Otherwise… great stuff! :smiley:

Very good – nice tight sound, and great drum sound. I agree about the bass vibe – a bit indistinct. I also think the ending guitar solo could come up a bit, and I ALSO wouldn’t mind at all if that part went on a good deal longer – it was rockin’!

Thanks guys I’ll look into the bass, Sherz notice the drum pannings? It wasn’t as hard to get used to as I thought :wink:

Hi

Yes it is a nice drums sound indeed but from my point of view there is a bit too much ‘room’ sound or there needs to be a bit more room sound to the rest of the band. Does that make sense? It could be the panning width of the room mics. With a live jam recording your options may be limited though. :slight_smile:

Very enjoyable. :sunglasses:

Cheers
Dave

Dave thanks for listening. The drum balance and room sound is one of the areas I’m going to investigate when I get back to it.

NICE song really well played and recorded…and that’s probably all I should have said.
Again…great song and recording.

Trevor :slight_smile:

I like it a lot, the ending is fine as well imo :slight_smile:

Strophoid and Trevor G i appreciate the comments.

I’m in the process of doing some lyric rewrites and will post the revision and once I get the lyrics nailed down I’ll focus on the music. I have taken some of the suggestions given here and it all helps.

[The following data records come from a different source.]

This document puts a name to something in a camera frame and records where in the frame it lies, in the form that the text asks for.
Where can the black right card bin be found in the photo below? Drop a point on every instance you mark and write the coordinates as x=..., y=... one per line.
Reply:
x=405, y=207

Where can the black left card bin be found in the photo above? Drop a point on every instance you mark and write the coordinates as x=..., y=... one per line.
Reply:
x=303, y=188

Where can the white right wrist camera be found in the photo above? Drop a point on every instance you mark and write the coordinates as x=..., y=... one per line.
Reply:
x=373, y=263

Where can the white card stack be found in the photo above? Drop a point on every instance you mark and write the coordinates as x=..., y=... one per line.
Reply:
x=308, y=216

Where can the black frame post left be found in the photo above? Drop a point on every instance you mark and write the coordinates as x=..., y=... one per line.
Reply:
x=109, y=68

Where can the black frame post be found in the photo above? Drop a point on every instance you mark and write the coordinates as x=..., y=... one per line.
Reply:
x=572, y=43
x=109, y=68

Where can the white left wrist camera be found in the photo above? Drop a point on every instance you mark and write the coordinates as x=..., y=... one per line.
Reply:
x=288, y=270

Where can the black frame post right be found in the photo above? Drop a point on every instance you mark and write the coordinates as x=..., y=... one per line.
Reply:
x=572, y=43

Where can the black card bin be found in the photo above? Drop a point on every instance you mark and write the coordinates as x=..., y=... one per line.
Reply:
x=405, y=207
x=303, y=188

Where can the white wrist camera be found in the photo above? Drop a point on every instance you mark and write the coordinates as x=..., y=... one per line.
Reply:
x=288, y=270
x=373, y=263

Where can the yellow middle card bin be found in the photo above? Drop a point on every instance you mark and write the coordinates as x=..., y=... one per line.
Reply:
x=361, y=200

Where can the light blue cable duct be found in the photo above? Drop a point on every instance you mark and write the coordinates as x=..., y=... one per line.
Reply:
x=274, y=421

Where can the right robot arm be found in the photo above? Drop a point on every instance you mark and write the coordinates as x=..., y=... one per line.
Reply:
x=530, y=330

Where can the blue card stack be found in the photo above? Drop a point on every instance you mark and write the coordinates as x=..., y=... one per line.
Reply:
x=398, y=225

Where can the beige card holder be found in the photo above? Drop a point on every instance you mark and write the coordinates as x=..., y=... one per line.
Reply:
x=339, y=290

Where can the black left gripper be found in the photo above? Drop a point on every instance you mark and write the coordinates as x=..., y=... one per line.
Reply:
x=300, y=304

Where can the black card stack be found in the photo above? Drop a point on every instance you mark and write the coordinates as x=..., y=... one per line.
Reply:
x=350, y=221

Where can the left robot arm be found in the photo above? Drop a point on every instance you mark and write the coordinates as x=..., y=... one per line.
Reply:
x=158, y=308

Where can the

Funny I really didn’t mean to turn this into that much of a guitar song as a matter of fact I have a slammin Tower of power type hornline for it but don’t have the funds right now to make that happen and for the kind of horn line I’m hearing samples aren’t going to cut it.

Hi dman,

Great song, nice playing all around.
I like it! :sunglasses:

Cheers,
Wim

Thanks Wim

If anybodies interested I rewrote some lyrics and changed a few vocal things. the arrangement is still the same and I may record a new drum track on it now that i have the song where I want it…I think lol

http://www.reverbnation.com/tunepak/3281169

Nicely done. You have a good singing voice.

Hello…Dave(?)

a good tune, well composed.

Not sure about a couple of things in your mix.

Maybe the opening guitar is a little proud.

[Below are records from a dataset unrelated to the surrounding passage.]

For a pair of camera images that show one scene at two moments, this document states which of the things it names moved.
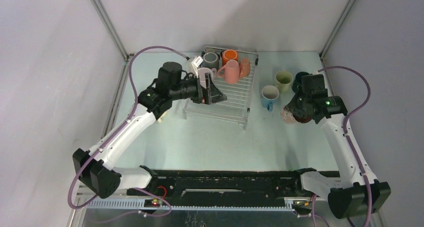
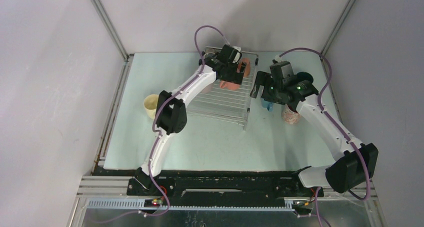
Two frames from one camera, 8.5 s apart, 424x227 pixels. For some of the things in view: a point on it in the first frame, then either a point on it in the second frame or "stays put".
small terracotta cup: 244,67 stays put
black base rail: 225,184 stays put
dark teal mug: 297,85 stays put
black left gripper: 211,95 -> 236,78
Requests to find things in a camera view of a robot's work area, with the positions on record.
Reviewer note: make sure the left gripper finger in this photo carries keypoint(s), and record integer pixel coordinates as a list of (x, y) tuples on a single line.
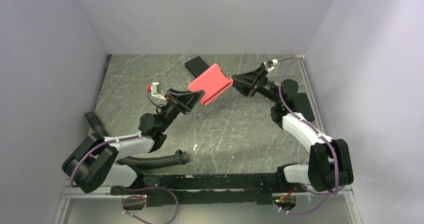
[(176, 94), (191, 100)]

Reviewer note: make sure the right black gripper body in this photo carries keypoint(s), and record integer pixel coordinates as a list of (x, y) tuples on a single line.
[(268, 90)]

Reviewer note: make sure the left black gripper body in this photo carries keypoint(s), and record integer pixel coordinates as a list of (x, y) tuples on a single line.
[(172, 112)]

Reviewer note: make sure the red paper box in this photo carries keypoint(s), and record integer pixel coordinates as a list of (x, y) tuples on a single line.
[(213, 82)]

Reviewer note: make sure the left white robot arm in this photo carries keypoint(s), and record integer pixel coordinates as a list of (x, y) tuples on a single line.
[(97, 159)]

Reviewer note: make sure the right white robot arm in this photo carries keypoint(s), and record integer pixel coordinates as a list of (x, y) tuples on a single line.
[(329, 165)]

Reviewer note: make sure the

My main comments are about the vocal, which sounds rather
thin and edgy with bite in some spots. Not much bass frequency
in the signal? Also, it almost sounds like it’s been put through a vibrato device
at times. I can’t quite figure out what’s going on in there.
Or is it a compression/limiting issue? And is that adding to the
spikey sound of the voice?

Personally, I think you’d be better off re-recording this song
from scratch, just to ensure you maxed out on its quality.